● Raw data:
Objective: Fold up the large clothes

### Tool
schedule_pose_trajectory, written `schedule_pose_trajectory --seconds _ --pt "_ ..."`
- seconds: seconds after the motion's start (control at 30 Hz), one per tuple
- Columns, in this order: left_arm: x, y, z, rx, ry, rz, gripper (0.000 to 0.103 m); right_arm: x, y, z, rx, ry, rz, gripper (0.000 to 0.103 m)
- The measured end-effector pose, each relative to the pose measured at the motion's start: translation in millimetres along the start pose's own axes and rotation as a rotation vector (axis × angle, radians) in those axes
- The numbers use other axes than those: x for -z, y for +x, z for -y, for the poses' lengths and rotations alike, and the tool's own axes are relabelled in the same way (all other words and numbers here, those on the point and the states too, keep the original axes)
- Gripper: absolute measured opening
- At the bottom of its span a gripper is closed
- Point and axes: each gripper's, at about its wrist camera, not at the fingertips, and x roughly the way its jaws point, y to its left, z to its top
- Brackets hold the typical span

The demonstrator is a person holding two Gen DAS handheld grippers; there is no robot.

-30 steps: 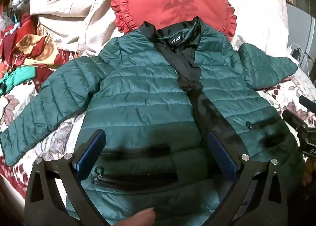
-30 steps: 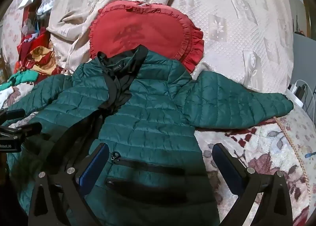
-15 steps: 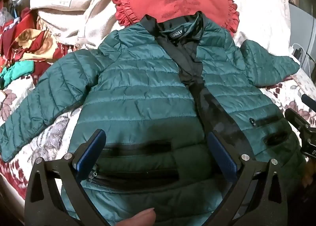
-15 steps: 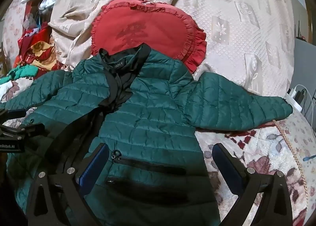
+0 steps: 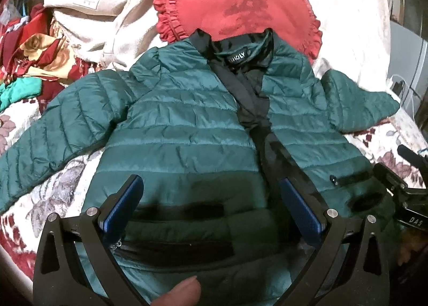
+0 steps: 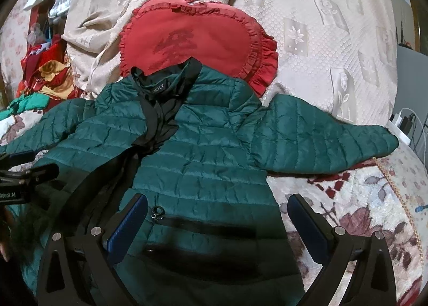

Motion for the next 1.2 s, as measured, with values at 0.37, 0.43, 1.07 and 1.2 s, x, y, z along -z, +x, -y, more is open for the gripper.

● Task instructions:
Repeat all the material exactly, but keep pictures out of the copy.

● Exercise answer:
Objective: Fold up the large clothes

### Tool
schedule_pose_trajectory, written `schedule_pose_trajectory --seconds _ --pt "_ ..."`
- seconds: seconds after the motion's start (control at 30 Hz), one per tuple
- Columns, in this order: left_arm: x, y, z, rx, ry, rz, gripper (0.000 to 0.103 m); right_arm: x, y, z, rx, ry, rz, gripper (0.000 to 0.103 m)
- The measured end-effector pose, each relative to the pose measured at the motion's start: translation in millimetres along the start pose's own axes and rotation as a rotation vector (axis × angle, radians) in those axes
- The numbers use other axes than those: x for -z, y for +x, z for -y, for the poses' lengths and rotations alike, and the tool's own axes are relabelled in the same way (all other words and numbers here, those on the point and the states too, keep the original axes)
- Gripper: absolute measured opening
- At the bottom of its span a gripper is closed
- Point and axes: each gripper's, at about its wrist camera, not at the fingertips, and x roughly the way its jaws point, y to its left, z to its top
- Brackets hold the typical span

The demonstrator is a person holding two Gen DAS handheld grippers; there is no robot.

-30 steps: 
-30 steps: 
-15 steps: 
-15 steps: 
+0 steps: 
+0 steps: 

Motion for the next 1.2 s, as measured, with values at 0.37, 0.43, 1.07 and 1.2 s, x, y, z along -z, +x, -y, more is open for the gripper.

That makes the output complete.